WORK INSTRUCTION: Line by line, retype the data exactly as it is given.

───── DATA SHOWN ─────

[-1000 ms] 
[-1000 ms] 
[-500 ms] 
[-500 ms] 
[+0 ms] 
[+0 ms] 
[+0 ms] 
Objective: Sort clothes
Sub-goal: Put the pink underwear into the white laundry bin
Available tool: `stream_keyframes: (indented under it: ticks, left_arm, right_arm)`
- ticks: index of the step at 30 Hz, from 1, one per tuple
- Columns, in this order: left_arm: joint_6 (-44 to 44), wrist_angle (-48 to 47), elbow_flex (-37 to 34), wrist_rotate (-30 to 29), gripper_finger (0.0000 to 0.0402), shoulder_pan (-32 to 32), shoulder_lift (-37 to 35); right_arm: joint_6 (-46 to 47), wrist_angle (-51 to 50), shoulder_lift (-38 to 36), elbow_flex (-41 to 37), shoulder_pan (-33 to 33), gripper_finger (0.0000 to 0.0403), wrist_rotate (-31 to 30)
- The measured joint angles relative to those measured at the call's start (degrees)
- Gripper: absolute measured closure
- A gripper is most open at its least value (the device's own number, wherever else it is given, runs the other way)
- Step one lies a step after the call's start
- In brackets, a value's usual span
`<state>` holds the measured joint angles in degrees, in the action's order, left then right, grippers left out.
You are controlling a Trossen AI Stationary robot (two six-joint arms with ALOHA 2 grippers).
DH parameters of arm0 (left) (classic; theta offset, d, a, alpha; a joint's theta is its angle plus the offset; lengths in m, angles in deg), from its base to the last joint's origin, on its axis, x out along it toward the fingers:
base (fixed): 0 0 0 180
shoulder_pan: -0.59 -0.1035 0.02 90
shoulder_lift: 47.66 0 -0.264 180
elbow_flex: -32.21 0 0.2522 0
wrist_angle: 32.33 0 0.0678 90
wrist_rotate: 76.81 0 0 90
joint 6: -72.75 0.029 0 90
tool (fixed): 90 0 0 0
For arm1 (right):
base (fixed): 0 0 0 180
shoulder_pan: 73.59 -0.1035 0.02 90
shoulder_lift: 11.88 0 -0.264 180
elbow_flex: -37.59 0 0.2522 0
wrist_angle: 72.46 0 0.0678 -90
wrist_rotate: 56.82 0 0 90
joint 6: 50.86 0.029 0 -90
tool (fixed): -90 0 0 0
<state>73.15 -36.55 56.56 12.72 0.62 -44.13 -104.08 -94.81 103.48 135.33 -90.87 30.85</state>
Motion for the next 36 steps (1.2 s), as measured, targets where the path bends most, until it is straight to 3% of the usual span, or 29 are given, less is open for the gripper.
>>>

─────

TASK ANSWER:
[-1000 ms] 
[-1000 ms] 
[-500 ms] 
[-500 ms] 
[+0 ms] 
[+0 ms] 
[+0 ms] 
Objective: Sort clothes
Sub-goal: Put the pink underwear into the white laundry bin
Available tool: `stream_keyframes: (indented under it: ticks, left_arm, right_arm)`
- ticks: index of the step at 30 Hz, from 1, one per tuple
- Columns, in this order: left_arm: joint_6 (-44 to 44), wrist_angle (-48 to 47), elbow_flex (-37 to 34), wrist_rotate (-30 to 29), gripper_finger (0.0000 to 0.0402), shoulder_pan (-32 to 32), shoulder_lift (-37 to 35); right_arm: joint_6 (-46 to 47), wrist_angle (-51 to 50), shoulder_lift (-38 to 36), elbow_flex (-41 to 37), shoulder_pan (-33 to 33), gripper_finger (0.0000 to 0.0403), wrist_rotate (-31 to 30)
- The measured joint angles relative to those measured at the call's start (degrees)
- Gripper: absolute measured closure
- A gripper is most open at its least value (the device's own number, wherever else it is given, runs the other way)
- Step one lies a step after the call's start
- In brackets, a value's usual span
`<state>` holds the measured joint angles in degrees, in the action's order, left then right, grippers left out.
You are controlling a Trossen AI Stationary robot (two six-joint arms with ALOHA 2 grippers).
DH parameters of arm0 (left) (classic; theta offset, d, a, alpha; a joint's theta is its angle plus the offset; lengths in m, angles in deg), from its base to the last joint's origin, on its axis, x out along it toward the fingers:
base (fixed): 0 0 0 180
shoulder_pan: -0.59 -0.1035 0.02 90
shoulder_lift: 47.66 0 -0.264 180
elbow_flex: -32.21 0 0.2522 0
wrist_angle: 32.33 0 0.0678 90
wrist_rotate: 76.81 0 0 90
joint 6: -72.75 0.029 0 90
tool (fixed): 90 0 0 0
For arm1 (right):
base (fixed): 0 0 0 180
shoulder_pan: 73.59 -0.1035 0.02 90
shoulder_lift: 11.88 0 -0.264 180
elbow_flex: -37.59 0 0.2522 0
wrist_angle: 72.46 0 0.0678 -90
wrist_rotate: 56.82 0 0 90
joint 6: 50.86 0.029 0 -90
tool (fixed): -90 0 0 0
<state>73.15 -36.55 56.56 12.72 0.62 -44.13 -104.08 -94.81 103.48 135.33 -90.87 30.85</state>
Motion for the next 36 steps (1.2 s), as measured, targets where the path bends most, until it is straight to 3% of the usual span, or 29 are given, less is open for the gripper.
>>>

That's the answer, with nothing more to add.